#### Material provided ####

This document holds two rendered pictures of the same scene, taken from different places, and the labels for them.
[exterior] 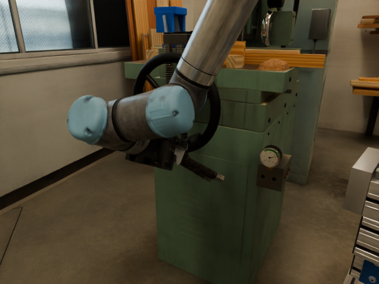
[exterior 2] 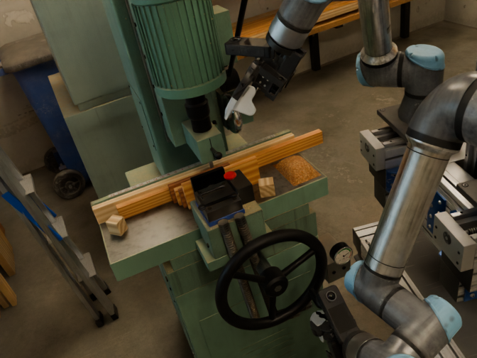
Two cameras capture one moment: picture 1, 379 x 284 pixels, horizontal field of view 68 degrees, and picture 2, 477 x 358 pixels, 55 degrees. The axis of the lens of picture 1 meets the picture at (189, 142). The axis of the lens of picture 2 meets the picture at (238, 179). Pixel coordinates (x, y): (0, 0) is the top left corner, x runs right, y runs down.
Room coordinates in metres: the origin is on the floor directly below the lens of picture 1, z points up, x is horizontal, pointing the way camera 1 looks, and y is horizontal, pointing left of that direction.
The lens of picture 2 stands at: (0.28, 0.61, 1.62)
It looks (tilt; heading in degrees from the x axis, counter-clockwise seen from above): 34 degrees down; 314
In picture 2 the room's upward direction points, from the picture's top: 12 degrees counter-clockwise
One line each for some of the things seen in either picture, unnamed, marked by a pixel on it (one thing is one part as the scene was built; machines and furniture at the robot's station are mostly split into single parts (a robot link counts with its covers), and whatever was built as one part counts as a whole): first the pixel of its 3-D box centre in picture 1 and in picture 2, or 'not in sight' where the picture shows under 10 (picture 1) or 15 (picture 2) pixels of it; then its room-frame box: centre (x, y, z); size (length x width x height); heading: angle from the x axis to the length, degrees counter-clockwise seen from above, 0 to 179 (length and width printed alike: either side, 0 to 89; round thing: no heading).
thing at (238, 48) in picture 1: (215, 52); (222, 182); (1.02, -0.09, 0.94); 0.21 x 0.01 x 0.08; 60
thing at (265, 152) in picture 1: (270, 158); (340, 254); (0.77, -0.24, 0.65); 0.06 x 0.04 x 0.08; 60
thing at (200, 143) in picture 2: not in sight; (204, 140); (1.10, -0.13, 1.03); 0.14 x 0.07 x 0.09; 150
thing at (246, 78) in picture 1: (200, 73); (219, 214); (1.01, -0.04, 0.87); 0.61 x 0.30 x 0.06; 60
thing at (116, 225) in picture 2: (150, 55); (116, 225); (1.18, 0.16, 0.92); 0.04 x 0.03 x 0.04; 13
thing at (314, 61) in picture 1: (231, 57); (225, 172); (1.07, -0.15, 0.92); 0.62 x 0.02 x 0.04; 60
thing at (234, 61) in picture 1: (234, 61); (266, 187); (0.92, -0.14, 0.92); 0.04 x 0.03 x 0.04; 39
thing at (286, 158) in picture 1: (274, 170); (329, 257); (0.83, -0.28, 0.58); 0.12 x 0.08 x 0.08; 150

####

● Action item:
Every line in the data that holds the string "heading" should be copied.

● Task answer:
It looks (tilt; heading in degrees from the x axis, counter-clockwise seen from above): 34 degrees down; 314
One line each for some of the things seen in either picture, unnamed, marked by a pixel on it (one thing is one part as the scene was built; machines and furniture at the robot's station are mostly split into single parts (a robot link counts with its covers), and whatever was built as one part counts as a whole): first the pixel of its 3-D box centre in picture 1 and in picture 2, or 'not in sight' where the picture shows under 10 (picture 1) or 15 (picture 2) pixels of it; then its room-frame box: centre (x, y, z); size (length x width x height); heading: angle from the x axis to the length, degrees counter-clockwise seen from above, 0 to 179 (length and width printed alike: either side, 0 to 89; round thing: no heading).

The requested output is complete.